A short list isn't bad, if many of the items on that list are standard formats.

The Kindle seems to support formatting only for its proprietary Mobipocket format. The only open format that I can see is text.

rlauzon
12-01-2006, 03:19 PM
What does it bring as extra content capabilities since on the Kindle you will get drm prc

1. PRC is not an eBook format. It's a Palm Resource file (and it's probably mis-named since it should be a .pdb).
2. DRM has no value to the consumer. DRM makes content worth less to the consumer. So saying that a device supports DRM is certainly NOT a selling point.
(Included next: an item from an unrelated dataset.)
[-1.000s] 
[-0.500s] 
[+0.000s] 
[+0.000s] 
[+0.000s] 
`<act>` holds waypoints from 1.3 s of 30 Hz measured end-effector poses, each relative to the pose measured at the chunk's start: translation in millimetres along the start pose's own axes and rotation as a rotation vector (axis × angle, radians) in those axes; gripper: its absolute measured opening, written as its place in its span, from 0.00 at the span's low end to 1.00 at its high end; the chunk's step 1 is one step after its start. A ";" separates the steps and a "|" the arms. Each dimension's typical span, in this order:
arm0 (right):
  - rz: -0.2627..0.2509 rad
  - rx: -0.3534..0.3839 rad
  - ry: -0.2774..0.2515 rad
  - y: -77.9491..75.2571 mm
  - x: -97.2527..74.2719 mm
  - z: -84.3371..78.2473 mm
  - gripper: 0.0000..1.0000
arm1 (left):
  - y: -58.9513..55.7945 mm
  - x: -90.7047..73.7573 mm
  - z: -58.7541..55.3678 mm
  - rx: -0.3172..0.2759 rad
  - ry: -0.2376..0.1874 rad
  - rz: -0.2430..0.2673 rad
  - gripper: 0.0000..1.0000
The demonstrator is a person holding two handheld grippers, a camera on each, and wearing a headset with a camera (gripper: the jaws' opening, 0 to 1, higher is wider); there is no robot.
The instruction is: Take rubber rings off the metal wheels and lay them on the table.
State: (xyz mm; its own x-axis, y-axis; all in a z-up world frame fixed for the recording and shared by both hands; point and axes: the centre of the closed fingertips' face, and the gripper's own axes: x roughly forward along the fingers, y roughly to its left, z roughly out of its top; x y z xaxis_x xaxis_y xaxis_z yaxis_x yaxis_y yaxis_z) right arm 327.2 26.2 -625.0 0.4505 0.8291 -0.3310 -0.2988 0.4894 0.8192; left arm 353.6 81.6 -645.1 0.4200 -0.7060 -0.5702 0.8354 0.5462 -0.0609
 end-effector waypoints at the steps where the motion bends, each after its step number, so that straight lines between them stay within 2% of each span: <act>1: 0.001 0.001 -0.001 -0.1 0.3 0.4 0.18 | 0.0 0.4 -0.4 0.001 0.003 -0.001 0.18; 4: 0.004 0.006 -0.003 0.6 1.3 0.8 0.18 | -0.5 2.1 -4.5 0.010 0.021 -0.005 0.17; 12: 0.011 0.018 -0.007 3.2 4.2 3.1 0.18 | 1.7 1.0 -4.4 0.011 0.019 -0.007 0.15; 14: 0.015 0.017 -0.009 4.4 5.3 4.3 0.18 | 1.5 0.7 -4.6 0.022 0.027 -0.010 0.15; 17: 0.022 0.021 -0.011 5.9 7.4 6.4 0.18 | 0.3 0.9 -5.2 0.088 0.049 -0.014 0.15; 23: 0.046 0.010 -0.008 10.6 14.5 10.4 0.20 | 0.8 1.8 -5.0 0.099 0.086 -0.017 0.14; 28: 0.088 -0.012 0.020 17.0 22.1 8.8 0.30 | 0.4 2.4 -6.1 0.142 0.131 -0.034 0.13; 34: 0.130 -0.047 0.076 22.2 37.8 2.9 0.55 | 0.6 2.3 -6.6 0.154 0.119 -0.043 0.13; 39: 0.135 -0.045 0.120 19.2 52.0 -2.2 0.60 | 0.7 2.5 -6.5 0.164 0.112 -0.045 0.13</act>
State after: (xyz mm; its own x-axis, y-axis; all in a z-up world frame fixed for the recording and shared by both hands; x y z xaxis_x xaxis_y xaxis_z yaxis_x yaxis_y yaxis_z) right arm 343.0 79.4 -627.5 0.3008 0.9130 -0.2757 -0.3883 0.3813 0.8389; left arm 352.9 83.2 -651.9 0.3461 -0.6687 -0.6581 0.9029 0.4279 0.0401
So, why buy a Kindle if you already have a PDA?
Even if you don't have a PDA, why would a Kindle be more vaulable?

Liviu_5
12-01-2006, 03:29 PM
but that approach will not work for e-book-machines, because
the makers of the e-book-machines have no content monopoly.
-bowerbird

That's definitely true and the reason the Librie/Gemstar failed and Sony Reader or Ebk1150 as their reincarnations with personal content allowed are selling ok. However, Amazon as opposed to Sony/ETI is a big book seller, the biggest online and has probably 5-10% of the total book market here in the US. Also they own Mobi.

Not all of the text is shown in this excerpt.